WHAT IS NEEDED: Your job with the data below is to output exactly the lines from the one holding "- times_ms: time" down to the one holding "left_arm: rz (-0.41", both included, and no others.

[Stored dataset items]
- - - - - - -

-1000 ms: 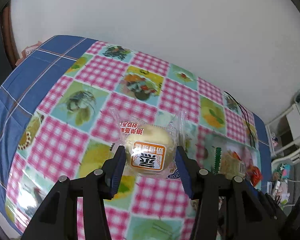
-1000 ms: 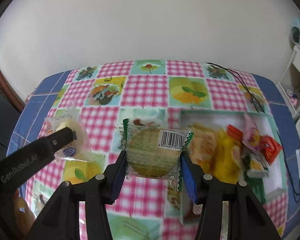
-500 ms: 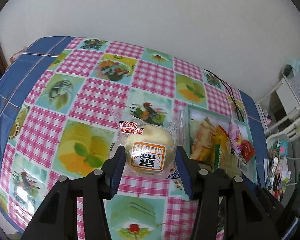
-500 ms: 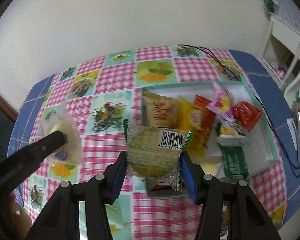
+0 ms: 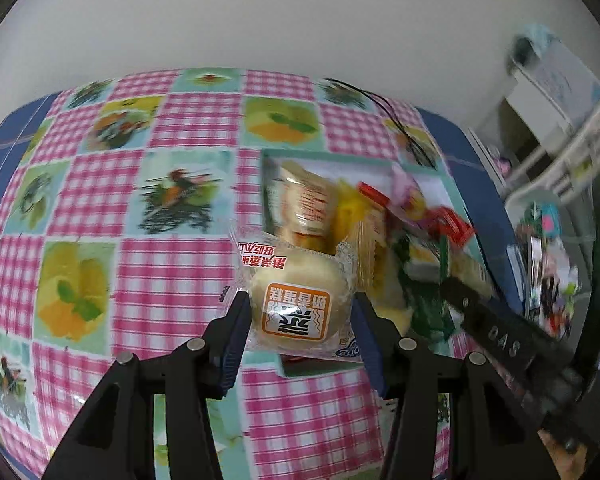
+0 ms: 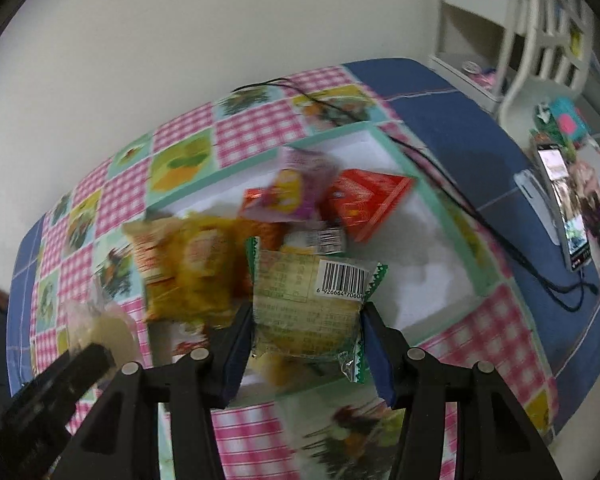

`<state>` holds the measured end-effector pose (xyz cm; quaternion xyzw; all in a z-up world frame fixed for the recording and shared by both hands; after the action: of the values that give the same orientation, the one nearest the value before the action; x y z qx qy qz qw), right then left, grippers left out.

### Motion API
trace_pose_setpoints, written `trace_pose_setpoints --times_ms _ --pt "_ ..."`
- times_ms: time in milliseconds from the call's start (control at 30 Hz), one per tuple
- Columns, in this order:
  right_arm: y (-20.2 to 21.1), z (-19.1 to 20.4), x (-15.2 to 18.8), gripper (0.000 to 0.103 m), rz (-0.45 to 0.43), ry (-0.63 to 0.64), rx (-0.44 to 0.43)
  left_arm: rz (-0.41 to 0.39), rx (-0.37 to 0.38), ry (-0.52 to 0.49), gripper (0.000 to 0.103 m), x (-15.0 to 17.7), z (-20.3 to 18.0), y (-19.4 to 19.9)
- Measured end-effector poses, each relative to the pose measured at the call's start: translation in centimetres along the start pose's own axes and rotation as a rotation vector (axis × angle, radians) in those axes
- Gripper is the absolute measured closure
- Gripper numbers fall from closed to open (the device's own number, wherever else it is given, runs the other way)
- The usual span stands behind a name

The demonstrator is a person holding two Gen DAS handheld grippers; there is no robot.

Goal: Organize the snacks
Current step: 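Carry the biscuit packet and bun into the white tray and open both grippers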

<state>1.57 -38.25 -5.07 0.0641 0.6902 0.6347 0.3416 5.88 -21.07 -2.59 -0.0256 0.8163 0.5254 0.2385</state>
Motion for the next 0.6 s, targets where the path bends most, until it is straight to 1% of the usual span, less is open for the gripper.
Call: trace_pose_setpoints --times_ms 133,300,467,600 --pt "-0.7 -1.8 -0.4 0.048 -0.007 -0.023 0.014 0.033 0.004 -0.053 0.051 0.5 -1.9 -1.6" --pt "-1.8 -3.1 -0.8 0.048 -0.01 -0.048 0.03 0.062 -0.005 -0.084 0.051 0.6 -2.8 -3.4" --pt "-2.7 -3.7 -1.3 0.048 -0.006 -0.068 0.028 0.057 -0.022 -0.132 0.05 0.0 -3.5 -4.9" --pt "-3.2 -3.7 -1.9 0.048 -0.013 -0.066 0.025 0.049 -0.011 -0.133 0.05 -0.7 -3.8 -5.7"
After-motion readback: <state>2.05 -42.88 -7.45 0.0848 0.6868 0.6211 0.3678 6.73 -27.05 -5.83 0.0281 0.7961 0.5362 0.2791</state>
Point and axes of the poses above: each gripper's, at about its wrist camera, not at the fingertips, and y roughly against the way its jaws point, z to its left, x to its underside, the point moved 6 cm from there along -y, roughly the way its jaws point, and after that the axes turned 7 degrees about x, right-handed, at the moved point
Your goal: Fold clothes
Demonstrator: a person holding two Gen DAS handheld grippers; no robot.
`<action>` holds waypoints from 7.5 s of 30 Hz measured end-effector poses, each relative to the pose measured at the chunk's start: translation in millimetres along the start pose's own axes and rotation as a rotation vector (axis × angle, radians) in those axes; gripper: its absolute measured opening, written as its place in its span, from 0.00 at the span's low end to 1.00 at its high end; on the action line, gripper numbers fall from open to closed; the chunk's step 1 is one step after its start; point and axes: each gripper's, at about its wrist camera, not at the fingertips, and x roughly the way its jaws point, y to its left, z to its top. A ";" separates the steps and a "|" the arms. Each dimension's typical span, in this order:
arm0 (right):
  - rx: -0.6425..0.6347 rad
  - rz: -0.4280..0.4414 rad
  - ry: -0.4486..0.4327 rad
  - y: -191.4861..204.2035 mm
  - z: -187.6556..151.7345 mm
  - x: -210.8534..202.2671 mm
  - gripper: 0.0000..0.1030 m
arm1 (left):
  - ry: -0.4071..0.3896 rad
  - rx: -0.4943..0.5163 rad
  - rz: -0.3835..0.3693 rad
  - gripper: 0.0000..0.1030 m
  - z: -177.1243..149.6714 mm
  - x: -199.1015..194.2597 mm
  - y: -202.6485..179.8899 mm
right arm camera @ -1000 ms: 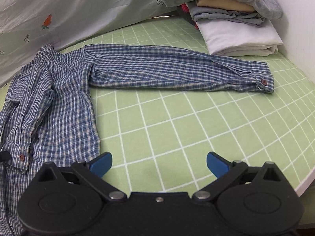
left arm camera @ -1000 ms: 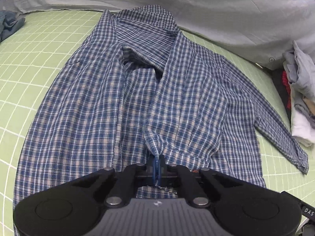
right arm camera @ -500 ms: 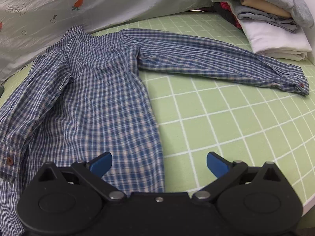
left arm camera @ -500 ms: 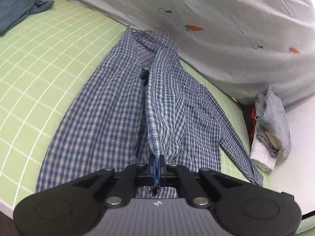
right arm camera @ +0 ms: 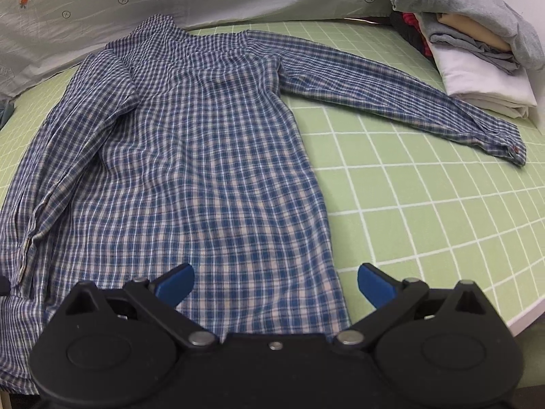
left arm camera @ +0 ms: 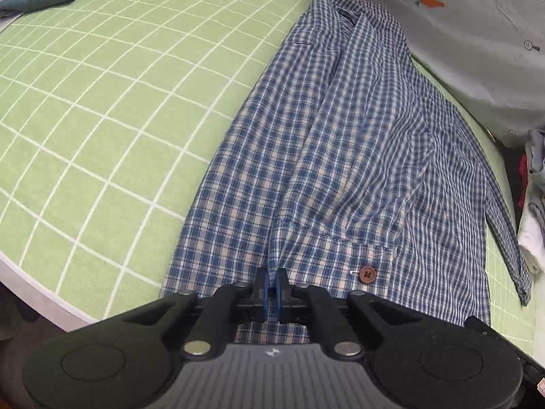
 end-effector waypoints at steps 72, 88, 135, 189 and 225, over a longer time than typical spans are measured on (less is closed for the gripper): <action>0.249 -0.223 -0.193 -247.5 111.0 68.0 0.16 | -0.108 0.176 0.330 0.88 5.6 -29.1 -81.6; 0.092 -0.085 -0.365 -115.8 133.0 4.5 0.11 | -0.111 0.203 0.202 0.88 65.8 -7.3 -65.9; 0.466 -0.096 -0.100 -100.6 128.6 102.4 1.00 | -0.157 0.420 0.152 0.89 213.1 86.4 -203.2; -0.026 -0.008 -0.001 7.7 115.8 52.3 0.99 | -0.279 -0.042 0.216 0.72 182.7 19.2 -29.8; 0.031 -0.018 0.055 16.3 -14.5 -1.8 0.14 | -0.165 0.174 0.144 0.76 25.9 -39.6 -28.6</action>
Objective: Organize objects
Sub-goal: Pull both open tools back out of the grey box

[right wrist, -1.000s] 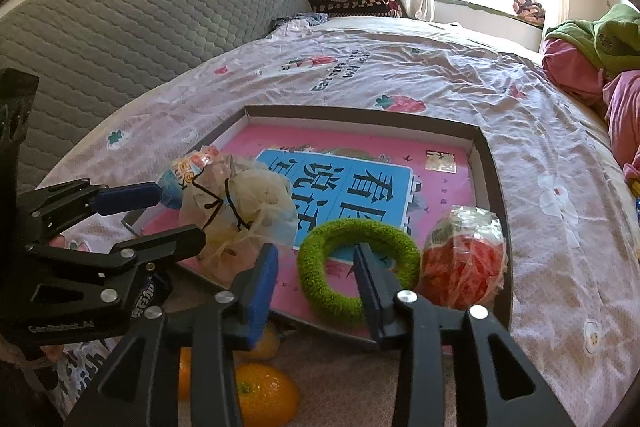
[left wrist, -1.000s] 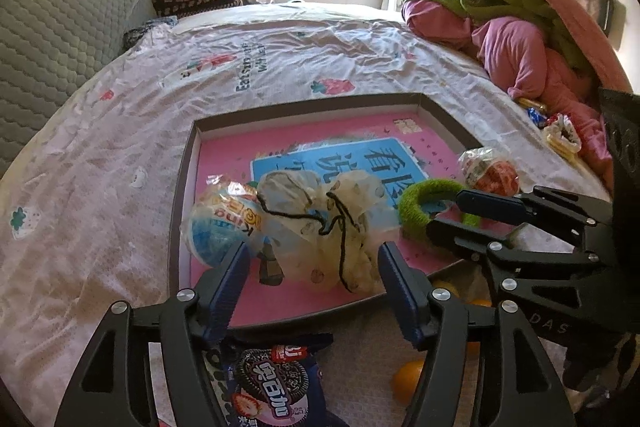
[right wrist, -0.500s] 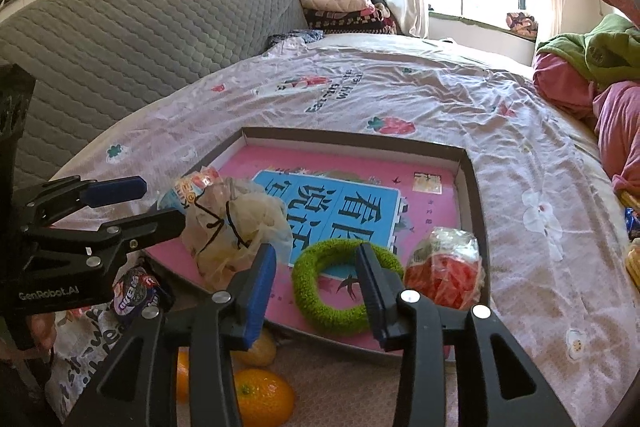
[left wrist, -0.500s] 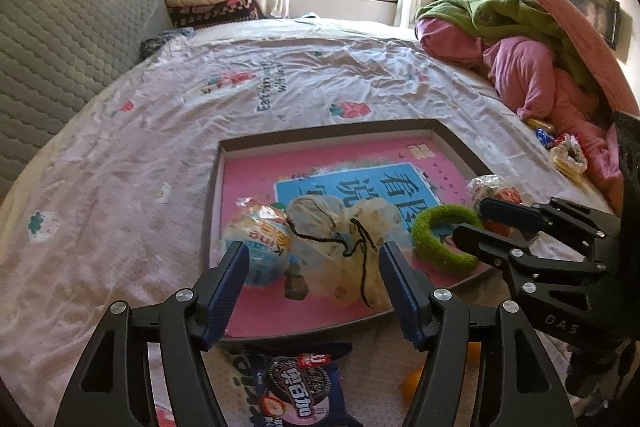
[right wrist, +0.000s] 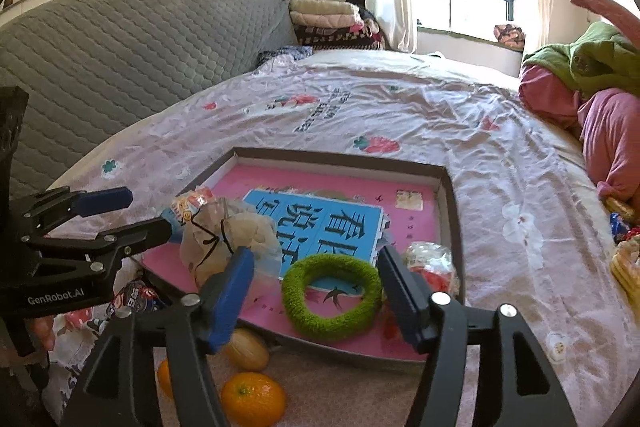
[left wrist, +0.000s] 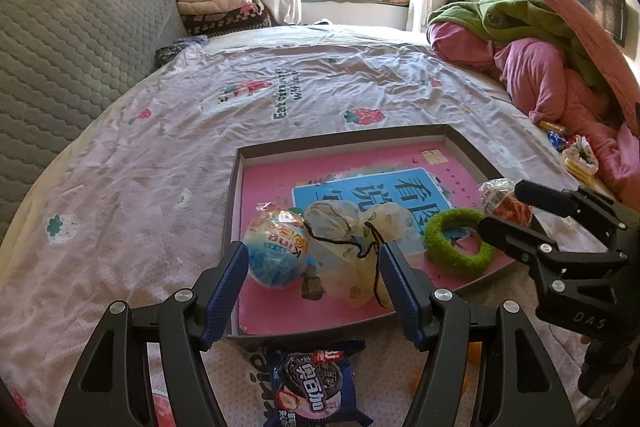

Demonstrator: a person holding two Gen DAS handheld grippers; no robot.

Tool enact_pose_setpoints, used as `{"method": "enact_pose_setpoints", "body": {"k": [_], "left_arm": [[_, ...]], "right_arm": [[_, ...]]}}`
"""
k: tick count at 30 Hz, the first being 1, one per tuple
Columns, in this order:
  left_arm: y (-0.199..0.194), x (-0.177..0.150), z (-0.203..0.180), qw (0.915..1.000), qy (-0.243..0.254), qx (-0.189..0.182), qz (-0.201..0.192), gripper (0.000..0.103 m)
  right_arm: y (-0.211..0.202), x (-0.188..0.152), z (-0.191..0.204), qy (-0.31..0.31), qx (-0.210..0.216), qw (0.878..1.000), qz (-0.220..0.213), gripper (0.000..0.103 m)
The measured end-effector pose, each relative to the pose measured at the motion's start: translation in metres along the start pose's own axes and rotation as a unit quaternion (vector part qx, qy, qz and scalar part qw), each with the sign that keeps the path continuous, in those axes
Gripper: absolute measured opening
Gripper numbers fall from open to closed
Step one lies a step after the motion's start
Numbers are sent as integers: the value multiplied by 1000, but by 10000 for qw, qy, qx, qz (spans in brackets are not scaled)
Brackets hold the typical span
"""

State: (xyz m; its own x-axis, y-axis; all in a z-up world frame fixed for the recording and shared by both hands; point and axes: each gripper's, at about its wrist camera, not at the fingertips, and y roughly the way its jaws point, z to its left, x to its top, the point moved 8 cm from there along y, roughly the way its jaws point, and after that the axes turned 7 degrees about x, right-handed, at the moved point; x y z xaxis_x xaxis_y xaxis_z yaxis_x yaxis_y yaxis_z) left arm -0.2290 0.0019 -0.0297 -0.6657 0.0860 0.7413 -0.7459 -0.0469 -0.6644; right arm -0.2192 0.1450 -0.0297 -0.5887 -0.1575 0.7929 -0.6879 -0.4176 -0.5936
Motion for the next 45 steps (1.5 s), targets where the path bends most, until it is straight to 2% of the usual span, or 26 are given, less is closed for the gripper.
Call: {"method": "enact_pose_setpoints", "body": {"k": [5, 6, 8, 20, 45], "left_arm": [[-5, 0, 0, 10000, -24, 25, -30, 71], [-6, 0, 0, 10000, -39, 25, -41, 75], [-7, 1, 1, 10000, -54, 32, -56, 78], [-19, 0, 3, 9999, -99, 25, -110, 78], [-41, -36, 21, 9994, -342, -33, 50, 78]], "right_arm": [[-10, 4, 1, -16, -27, 9999, -143, 68], [-11, 4, 1, -11, -32, 9999, -151, 68], [-14, 3, 2, 6, 10, 9999, -166, 69], [-25, 2, 17, -141, 5, 9996, -257, 69], [-47, -18, 29, -21, 10, 9997, -241, 69]]}}
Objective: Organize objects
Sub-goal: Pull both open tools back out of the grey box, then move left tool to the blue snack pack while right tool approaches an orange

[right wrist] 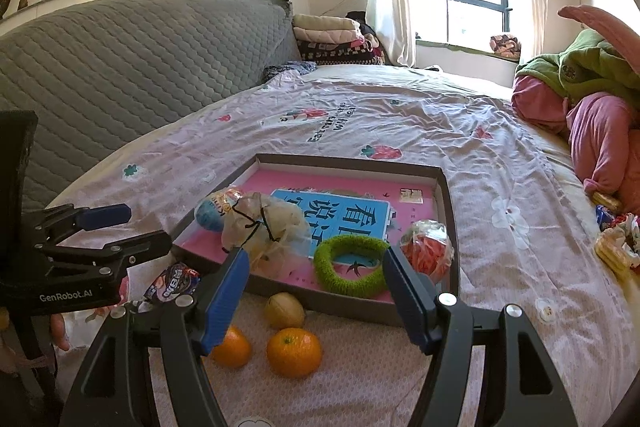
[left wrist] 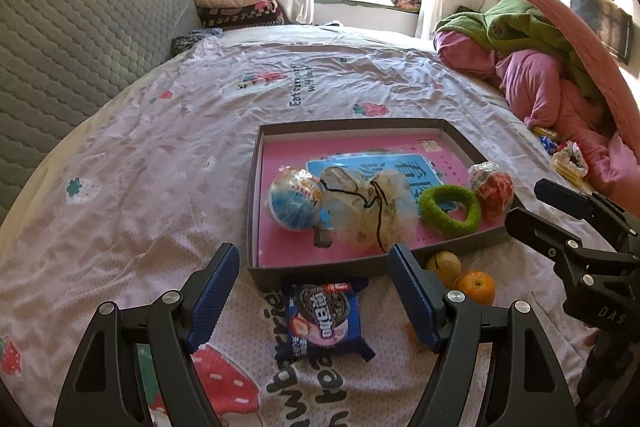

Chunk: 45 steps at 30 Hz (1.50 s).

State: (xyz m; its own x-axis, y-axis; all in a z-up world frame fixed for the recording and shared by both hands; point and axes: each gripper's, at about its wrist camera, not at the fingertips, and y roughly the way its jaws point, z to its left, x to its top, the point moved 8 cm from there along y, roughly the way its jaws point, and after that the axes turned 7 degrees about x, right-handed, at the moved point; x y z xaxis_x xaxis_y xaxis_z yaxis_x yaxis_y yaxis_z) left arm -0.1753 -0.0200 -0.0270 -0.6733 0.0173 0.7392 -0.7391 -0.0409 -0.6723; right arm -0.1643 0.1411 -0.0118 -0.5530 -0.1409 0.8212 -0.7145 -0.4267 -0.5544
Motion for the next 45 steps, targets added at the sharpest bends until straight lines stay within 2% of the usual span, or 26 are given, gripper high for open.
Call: {"method": "enact_pose_setpoints", "body": {"k": [20, 45], "left_arm": [[-12, -19, 10, 9999, -74, 35, 93, 78], [-13, -50, 3, 9992, 62, -14, 389, 78]], "right_arm": [[-8, -14, 8, -72, -96, 9999, 103, 69], [-7, -40, 18, -91, -44, 9991, 414, 69]]}}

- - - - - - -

ANSWER SPACE:
- times_ms: time in milliseconds from the call's start (control at 30 Hz), one per tuple
- Columns, in this order:
  right_arm: y (-20.2 to 21.1), z (-19.1 to 20.4), x (-15.2 to 18.8), gripper (0.000 to 0.103 m), rz (-0.45 to 0.43), ry (-0.63 to 0.64), rx (-0.44 to 0.43)
  left_arm: rz (-0.41 to 0.39), rx (-0.37 to 0.38), ry (-0.52 to 0.49), gripper (0.000 to 0.103 m), x (-15.0 to 17.7), z (-20.3 to 18.0), y (-19.4 to 19.9)

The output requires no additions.